- [TASK TO CARRY OUT]
Your task is to copy each line of the listing that contains the word "gives".
Start of Block
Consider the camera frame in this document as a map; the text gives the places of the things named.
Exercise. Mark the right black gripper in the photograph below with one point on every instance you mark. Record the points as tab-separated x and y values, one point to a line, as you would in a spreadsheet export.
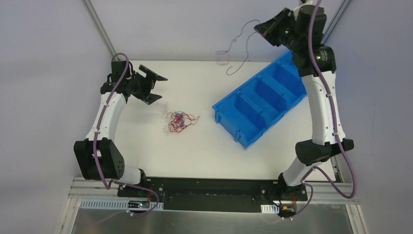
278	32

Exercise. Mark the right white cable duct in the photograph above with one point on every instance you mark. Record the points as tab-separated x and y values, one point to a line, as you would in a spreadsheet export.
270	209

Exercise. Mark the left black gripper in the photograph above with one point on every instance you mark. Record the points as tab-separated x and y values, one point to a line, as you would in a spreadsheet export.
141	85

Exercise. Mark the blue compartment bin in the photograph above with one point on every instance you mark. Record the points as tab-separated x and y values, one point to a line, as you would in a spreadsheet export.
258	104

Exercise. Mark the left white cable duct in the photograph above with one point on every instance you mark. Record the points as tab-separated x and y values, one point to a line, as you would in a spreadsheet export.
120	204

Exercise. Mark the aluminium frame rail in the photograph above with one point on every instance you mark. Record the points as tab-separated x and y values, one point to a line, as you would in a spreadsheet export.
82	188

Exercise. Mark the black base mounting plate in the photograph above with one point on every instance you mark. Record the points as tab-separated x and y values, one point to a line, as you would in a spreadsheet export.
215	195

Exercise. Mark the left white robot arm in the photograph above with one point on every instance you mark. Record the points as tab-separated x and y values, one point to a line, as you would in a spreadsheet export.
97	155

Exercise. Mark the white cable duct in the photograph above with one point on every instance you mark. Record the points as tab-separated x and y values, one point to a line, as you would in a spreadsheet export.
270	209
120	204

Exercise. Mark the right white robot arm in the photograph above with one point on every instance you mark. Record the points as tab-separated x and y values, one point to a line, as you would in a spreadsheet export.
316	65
End of Block
Start of Block
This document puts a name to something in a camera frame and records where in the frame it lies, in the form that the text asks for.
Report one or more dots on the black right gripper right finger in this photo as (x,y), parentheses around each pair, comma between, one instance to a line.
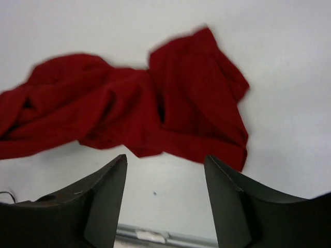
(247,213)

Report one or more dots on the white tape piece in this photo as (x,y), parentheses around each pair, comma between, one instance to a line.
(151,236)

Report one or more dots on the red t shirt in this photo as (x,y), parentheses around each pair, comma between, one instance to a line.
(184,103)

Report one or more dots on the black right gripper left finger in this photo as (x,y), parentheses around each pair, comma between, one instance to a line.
End of Block
Start of Block
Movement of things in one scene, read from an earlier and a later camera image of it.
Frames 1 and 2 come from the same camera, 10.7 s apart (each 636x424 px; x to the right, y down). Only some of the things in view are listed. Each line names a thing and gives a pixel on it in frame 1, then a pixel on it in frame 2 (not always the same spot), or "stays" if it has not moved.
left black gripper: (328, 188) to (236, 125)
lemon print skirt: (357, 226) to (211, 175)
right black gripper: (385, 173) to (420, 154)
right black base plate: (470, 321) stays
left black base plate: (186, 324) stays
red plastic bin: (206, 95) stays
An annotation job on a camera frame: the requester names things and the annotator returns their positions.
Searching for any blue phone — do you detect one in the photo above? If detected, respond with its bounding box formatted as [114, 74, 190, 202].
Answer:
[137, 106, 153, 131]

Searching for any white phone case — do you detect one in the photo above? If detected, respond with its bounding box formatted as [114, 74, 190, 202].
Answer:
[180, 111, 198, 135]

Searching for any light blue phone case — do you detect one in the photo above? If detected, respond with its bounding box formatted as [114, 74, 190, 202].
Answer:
End of Block
- [SOLVED EXERCISE]
Consider the camera frame in this document as a map; the text gives the places of the things named.
Frames 1 and 2 come from the same camera, 10.7 s apart (each 636x424 px; x to the right, y down). Only some of the things in view are listed. Each line names a thing and gives a pixel on it in frame 1, then a pixel on it in frame 2 (not always the same spot), or "stays" if it has not moved.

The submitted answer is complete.